*PROBLEM*
Using the data below, count the lines that carry the string "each" and write only the count.

*** Opening of GIVEN DATA ***

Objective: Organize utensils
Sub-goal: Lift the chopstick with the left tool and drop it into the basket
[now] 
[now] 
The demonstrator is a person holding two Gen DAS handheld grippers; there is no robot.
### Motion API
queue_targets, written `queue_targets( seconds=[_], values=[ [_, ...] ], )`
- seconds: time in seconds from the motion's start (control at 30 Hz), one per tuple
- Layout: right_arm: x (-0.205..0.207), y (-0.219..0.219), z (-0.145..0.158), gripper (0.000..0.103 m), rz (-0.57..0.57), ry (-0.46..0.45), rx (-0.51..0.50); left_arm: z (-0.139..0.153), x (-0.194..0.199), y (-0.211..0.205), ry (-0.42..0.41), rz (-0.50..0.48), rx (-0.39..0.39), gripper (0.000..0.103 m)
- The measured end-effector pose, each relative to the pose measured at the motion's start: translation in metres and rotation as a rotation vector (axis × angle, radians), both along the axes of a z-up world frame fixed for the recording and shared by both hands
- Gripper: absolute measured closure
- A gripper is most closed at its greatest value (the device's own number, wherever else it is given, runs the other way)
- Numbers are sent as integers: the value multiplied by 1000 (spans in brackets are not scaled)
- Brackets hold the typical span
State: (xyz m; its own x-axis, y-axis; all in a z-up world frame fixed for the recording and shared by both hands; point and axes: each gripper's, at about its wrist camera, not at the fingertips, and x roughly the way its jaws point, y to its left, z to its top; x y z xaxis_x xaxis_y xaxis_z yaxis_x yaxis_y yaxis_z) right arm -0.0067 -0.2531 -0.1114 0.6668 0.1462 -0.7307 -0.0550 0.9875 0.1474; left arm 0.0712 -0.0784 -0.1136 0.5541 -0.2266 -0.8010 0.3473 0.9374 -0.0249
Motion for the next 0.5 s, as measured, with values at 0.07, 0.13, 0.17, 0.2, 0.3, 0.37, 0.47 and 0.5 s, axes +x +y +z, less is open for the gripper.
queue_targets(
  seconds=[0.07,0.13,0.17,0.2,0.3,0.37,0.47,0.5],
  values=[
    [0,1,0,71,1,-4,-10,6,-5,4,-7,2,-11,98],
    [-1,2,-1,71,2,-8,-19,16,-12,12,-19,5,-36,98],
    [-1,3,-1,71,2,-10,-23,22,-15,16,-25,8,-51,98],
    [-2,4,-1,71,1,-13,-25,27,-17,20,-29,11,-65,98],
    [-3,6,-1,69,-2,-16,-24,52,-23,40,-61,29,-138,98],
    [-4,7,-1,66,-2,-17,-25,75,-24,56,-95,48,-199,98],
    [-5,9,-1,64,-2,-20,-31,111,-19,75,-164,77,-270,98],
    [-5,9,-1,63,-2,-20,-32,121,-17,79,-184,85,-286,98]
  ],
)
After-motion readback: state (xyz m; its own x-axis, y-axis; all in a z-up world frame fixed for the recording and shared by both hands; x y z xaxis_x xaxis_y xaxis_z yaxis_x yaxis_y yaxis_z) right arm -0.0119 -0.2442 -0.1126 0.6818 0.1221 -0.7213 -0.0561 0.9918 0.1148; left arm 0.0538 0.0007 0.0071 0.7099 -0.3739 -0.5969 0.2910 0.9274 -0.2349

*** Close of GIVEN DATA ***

*EXERCISE OUTPUT*
2